In the end they will lay their freedom at our feet and say to us, Make us your slaves, but feed us. - Fyodor Dostoyevsky
With all due respect I think this overglorifies. Yes it was a great achievement, especially with the technology of the time. But for the most part it got done because of money, not extreme talent. Any largish nation, willing to spend the money could have done it. Only the relative speed at which it succeeded could be credited in some way to a more than usually talented bunch of scientist (as compared to other talented scientist).

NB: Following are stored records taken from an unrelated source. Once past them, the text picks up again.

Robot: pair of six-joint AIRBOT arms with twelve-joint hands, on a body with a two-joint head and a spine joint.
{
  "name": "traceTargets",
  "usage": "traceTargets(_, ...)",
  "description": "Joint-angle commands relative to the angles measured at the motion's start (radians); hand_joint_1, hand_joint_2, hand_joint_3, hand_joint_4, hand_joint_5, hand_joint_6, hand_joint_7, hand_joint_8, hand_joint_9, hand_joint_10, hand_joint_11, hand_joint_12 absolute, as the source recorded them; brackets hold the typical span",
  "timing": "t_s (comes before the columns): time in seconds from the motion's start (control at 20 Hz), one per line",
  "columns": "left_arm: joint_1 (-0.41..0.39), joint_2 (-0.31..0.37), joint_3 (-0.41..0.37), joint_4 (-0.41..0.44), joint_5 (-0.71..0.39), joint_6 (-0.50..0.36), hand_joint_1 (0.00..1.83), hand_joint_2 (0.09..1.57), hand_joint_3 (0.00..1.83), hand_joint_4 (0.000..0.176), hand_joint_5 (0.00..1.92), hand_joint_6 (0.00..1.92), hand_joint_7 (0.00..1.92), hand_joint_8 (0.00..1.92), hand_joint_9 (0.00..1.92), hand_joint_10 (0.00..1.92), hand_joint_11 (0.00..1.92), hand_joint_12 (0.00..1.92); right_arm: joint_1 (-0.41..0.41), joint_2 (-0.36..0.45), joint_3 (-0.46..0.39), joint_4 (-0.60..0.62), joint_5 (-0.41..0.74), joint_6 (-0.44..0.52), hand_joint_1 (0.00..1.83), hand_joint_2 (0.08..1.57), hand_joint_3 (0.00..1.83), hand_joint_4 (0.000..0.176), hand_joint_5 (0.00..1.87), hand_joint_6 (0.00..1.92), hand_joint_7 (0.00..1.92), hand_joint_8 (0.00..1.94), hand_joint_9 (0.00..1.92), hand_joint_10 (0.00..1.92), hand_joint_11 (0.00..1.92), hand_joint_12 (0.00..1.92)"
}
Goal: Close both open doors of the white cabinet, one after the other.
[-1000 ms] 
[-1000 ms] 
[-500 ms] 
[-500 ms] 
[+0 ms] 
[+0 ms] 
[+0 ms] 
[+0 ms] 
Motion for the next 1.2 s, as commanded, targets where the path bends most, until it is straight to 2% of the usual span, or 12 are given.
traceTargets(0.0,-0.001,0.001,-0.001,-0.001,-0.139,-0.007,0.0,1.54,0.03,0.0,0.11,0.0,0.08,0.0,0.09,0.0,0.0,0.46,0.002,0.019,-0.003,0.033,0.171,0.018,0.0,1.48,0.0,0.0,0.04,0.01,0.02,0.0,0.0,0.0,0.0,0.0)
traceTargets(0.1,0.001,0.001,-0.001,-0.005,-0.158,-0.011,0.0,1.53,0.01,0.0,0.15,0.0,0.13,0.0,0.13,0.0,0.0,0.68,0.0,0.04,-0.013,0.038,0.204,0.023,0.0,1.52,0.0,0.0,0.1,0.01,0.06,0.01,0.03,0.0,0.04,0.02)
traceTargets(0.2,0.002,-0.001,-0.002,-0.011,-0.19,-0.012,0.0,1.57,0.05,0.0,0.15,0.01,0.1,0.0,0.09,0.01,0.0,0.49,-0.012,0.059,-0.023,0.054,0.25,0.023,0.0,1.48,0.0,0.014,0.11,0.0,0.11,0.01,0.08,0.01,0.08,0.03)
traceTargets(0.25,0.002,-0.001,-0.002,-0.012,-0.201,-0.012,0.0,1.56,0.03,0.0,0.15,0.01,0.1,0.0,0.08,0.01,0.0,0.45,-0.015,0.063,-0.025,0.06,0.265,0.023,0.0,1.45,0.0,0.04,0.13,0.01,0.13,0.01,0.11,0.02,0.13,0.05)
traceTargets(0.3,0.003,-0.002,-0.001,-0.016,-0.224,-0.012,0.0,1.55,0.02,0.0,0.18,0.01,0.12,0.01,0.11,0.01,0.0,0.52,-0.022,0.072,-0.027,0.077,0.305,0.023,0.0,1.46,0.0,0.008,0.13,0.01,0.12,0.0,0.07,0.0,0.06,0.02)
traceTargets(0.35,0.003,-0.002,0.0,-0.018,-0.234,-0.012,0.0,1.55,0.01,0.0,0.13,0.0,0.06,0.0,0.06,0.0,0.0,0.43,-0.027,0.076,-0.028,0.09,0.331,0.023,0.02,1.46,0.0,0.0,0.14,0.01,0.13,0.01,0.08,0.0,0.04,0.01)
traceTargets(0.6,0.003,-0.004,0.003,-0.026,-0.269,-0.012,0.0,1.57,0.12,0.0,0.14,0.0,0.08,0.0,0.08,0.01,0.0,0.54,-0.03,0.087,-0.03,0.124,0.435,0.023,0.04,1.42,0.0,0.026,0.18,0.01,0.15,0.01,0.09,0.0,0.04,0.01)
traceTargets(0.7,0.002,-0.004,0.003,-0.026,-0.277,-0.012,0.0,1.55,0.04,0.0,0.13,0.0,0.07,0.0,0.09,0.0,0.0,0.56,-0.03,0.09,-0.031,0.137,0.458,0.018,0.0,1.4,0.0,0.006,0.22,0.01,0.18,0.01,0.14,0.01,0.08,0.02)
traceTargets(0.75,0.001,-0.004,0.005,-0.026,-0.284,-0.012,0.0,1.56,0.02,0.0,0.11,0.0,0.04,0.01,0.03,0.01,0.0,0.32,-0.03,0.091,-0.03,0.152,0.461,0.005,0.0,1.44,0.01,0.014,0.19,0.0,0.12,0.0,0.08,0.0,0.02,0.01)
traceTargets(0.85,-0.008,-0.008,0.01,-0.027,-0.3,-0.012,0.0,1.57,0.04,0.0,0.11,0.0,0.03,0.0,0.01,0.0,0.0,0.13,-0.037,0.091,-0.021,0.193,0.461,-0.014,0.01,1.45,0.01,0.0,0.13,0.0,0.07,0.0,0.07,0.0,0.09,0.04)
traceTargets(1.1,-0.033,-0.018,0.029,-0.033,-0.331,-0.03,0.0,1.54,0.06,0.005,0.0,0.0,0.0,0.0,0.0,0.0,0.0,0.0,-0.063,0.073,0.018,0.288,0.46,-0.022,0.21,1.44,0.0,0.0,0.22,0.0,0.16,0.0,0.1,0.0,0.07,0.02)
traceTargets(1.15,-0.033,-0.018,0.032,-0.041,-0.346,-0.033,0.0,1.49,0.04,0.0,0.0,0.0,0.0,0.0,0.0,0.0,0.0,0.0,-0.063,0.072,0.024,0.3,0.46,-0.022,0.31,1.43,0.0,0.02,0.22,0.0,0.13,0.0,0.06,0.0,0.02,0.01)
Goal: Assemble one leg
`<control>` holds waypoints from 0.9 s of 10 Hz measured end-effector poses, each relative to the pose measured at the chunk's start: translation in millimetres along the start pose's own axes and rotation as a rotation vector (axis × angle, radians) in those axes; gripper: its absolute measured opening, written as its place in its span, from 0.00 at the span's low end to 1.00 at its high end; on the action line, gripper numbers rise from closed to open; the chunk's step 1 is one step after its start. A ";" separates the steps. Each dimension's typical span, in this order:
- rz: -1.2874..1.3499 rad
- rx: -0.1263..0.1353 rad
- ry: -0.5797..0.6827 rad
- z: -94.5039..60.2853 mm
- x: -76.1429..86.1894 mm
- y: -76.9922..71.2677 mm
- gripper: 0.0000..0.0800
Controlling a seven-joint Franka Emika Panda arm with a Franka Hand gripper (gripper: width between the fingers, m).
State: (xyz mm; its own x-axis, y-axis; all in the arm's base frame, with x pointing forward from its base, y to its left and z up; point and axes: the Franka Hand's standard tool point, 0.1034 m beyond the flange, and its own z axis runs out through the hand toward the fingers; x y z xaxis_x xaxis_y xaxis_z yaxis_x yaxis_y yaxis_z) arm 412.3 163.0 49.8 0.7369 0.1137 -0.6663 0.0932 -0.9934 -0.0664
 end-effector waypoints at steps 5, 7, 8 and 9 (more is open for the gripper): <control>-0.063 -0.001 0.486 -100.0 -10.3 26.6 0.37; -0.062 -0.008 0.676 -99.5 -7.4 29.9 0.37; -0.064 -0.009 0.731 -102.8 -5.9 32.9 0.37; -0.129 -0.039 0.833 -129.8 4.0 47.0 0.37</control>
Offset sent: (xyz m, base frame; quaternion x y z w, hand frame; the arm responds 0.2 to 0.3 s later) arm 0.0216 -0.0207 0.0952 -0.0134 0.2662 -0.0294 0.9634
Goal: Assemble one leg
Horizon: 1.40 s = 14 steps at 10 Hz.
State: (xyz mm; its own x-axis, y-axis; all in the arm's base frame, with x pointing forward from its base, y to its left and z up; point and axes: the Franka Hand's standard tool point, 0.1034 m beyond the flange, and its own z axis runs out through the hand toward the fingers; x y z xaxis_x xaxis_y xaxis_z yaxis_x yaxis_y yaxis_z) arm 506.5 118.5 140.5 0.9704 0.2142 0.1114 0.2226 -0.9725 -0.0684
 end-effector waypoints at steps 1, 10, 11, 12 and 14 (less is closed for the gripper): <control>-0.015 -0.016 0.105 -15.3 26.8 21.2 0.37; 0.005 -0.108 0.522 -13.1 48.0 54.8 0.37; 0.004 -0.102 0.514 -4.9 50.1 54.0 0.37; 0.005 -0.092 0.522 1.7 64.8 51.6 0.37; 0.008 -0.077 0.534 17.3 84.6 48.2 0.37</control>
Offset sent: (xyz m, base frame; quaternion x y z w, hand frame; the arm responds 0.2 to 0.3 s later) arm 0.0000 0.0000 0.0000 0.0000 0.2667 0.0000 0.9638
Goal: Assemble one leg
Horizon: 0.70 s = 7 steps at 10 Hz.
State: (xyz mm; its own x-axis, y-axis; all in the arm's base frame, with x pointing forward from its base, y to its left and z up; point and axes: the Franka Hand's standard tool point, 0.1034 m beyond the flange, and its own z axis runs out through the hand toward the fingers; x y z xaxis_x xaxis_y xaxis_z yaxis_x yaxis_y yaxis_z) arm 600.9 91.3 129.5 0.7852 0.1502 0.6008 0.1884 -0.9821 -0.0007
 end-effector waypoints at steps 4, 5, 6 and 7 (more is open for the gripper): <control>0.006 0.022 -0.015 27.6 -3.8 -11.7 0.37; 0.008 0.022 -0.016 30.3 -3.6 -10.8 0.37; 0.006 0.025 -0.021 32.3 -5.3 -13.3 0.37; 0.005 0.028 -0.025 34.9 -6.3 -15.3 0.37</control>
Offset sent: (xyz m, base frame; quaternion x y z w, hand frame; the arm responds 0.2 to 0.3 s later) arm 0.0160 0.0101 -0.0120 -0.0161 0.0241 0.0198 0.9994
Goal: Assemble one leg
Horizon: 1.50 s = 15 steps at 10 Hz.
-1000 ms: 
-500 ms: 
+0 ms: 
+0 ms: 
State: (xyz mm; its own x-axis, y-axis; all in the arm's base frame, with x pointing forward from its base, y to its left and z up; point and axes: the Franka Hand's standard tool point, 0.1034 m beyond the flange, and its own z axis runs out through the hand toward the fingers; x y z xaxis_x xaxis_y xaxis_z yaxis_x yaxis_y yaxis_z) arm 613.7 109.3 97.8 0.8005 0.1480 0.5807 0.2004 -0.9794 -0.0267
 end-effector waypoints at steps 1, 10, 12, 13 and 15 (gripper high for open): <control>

The Russians won everything except the moon. First satellite, first animal, first person, first space station, first robot to the moon, first robot to venus, first robot to mars. Up until soft landings and manned landing on hte moon, the Soviets won everything. Nasa landed people on the moon in 1969, and hte soviet landed a robot on the moon that took off and flew back to earth in 1970. If the Soviet program went differently, if a few accidents hadn't have happened, that very well could have been a manned lander they built instead, the technology was there, just not the budget by that time, if the US hadn't be so desperate for a change of fortune after loosing everything else, they probably wouldn't poured such phenomenal amount of money into it and sent men, it was only because they were totally mad for the moon. It could very easily have gone the other way.
The space race didn't end with the moon landing, it's one of those races that doesn't have a finish line. The Russian space program survived the collapse of the USSR, it's not going anywhere soon, is NASA that resilient?